++++ MATERIAL PROVIDED

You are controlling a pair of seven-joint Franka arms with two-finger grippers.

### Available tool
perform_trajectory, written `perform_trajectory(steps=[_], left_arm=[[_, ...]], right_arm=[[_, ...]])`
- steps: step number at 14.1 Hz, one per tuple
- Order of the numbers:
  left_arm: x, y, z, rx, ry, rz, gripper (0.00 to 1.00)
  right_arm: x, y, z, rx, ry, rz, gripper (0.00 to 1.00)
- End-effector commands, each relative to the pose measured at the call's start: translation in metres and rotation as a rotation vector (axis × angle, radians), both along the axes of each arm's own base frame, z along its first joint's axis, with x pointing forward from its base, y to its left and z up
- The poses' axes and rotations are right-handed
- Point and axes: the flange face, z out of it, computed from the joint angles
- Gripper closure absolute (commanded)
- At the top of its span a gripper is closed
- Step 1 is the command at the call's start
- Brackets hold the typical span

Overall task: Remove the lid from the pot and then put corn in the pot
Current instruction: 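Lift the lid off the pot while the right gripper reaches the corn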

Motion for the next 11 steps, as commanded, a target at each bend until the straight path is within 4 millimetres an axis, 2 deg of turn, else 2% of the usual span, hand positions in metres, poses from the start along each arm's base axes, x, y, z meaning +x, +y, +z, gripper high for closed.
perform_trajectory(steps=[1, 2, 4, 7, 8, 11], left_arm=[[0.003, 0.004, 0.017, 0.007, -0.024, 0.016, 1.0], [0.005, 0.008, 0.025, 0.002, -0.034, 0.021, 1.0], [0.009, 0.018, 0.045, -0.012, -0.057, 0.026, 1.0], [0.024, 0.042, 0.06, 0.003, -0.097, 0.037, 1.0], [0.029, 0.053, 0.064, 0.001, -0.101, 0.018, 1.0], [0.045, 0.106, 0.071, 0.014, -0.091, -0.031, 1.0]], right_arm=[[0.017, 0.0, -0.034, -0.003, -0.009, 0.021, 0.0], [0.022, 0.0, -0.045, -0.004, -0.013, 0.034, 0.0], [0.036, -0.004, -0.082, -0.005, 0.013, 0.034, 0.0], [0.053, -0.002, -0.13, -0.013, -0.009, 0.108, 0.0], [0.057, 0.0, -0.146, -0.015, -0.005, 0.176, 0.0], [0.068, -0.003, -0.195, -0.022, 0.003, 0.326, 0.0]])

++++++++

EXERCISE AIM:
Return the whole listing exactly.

RESPONSE BELOW:
You are controlling a pair of seven-joint Franka arms with two-finger grippers.

### Available tool
perform_trajectory, written `perform_trajectory(steps=[_], left_arm=[[_, ...]], right_arm=[[_, ...]])`
- steps: step number at 14.1 Hz, one per tuple
- Order of the numbers:
  left_arm: x, y, z, rx, ry, rz, gripper (0.00 to 1.00)
  right_arm: x, y, z, rx, ry, rz, gripper (0.00 to 1.00)
- End-effector commands, each relative to the pose measured at the call's start: translation in metres and rotation as a rotation vector (axis × angle, radians), both along the axes of each arm's own base frame, z along its first joint's axis, with x pointing forward from its base, y to its left and z up
- The poses' axes and rotations are right-handed
- Point and axes: the flange face, z out of it, computed from the joint angles
- Gripper closure absolute (commanded)
- At the top of its span a gripper is closed
- Step 1 is the command at the call's start
- Brackets hold the typical span

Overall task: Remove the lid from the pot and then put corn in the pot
Current instruction: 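Lift the lid off the pot while the right gripper reaches the corn
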
Motion for the next 11 steps, as commanded, a target at each bend until the straight path is within 4 millimetres an axis, 2 deg of turn, else 2% of the usual span, hand positions in metres, poses from the start along each arm's base axes, x, y, z meaning +x, +y, +z, gripper high for closed.
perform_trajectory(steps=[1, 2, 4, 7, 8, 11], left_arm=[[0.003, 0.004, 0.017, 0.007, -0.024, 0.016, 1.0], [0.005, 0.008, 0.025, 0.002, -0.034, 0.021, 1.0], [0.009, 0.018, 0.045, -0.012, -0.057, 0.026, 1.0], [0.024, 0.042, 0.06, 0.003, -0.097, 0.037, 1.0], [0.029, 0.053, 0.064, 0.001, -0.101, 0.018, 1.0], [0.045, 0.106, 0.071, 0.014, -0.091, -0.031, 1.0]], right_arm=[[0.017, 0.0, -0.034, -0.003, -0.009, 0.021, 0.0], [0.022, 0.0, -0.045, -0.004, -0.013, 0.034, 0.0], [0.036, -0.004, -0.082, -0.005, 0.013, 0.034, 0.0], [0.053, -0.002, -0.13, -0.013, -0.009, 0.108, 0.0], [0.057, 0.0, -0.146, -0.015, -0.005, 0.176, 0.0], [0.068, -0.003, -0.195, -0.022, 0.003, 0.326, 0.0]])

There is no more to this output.